Shape discovery deals with evolving randomly generated solutions into useful
intermediate solutions. These intermediate solutions are then optimised to suite their
environment. In this paper a Genetic Algorithm (GA) is applied to the problem of
finding the optimum cross section of a beam. Previous work using GAs for this
problem has only managed to evolve satisfactory solutions through applying
heuristics that operate directly on the genotype. Such heavy guidance of the GA
potentially stifles innovation, can only be applied to situations where the correct
answer is known, and limits the applicability of the search.
This research demonstrates the ability of the GA, in its purest form (unbiased and unguided search) to evolve good, near optimal results. Performing an unbiased search, using only the evolutionary process to locate for good solutions, allows the GA to be applied to problems where the solution is not know in advance and so suitable heuristics are not available.
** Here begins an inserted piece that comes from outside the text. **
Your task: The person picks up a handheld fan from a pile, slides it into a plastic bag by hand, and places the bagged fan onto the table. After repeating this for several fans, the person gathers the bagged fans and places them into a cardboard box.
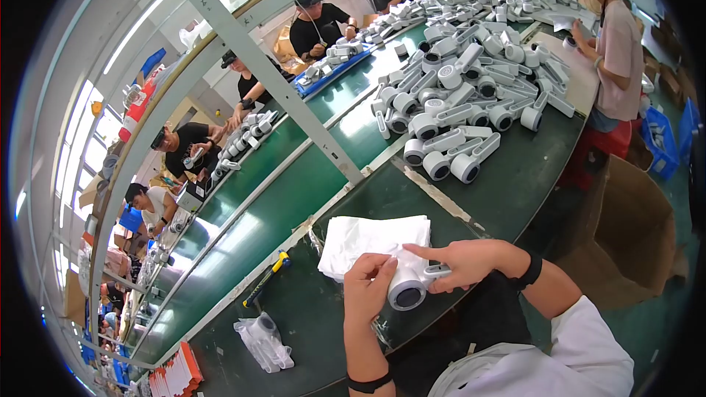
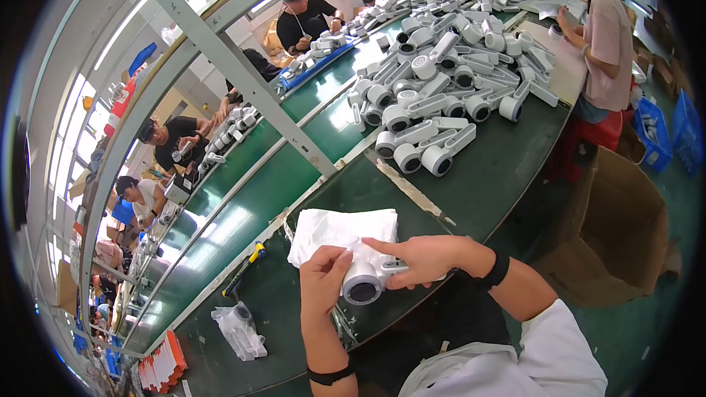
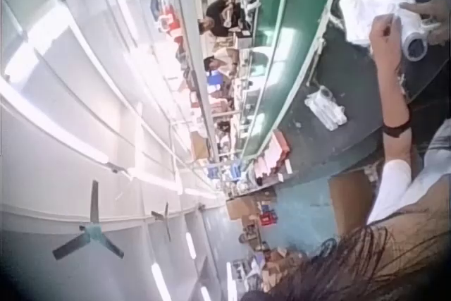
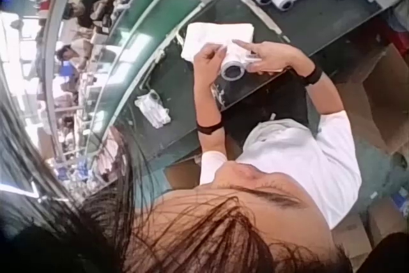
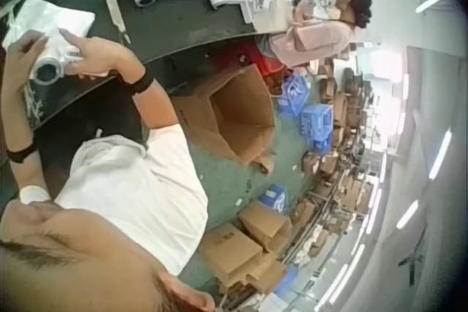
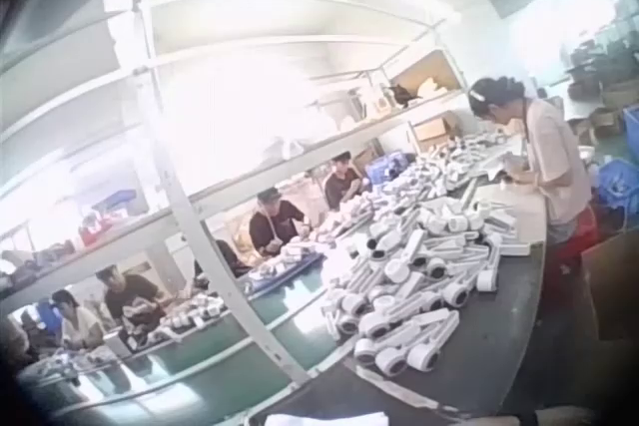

The ability of a GA to provide novel solutions is also encouraged through an unbiased search without restrictions. The initial test case for the proposed GA system is the evolution of an optimal beam cross-section, subject to several load cases. For each applied load case, the optimal solution is already known, allowing a direct comparison with the result obtained from the GA. Increasingly complex loading cases are applied to the solution space, requiring the GA to evolve solutions with multiple conflicting constraints and criteria. It is shown that advanced 2-dimensional genetic operators are needed, in conjunction with a suitably designed fitness function, to allow a productive evolutionary search. Modular evaluation software is applied to the core GA, each module analysing a particular stress condition or general criteria resulting from applied loads. The primary evaluation modules deal with normal stress, shear stress, weight, and surface area. It is shown that the modules can be used simultaneously, allowing the evolution of solutions for real-world complex load cases. Only the fitness function guides the form of the solutions, with constraints and criteria prioritised through a finite reduction of an individuals fitness value proportional to the degree of violation. Within 2000 generations, the GA is able to evolve near optimal solutions for all load cases. The system successfully demonstrates how the use of heuristics is not necessary. Solutions are encoded with a Voxel representation, which also defines the maximum dimensions available for a solution. Increasing the solution space to a size larger than that required for optimal solutions, requires the GA to evolve solutions within the imposed boundaries, thus reducing the size constraint. It is show that the method can cope with this additional difficulty and still evolves optimal solutions. Overall it is shown that the techniques developed consistently produce good solutions despite the complexity of the processes involved. .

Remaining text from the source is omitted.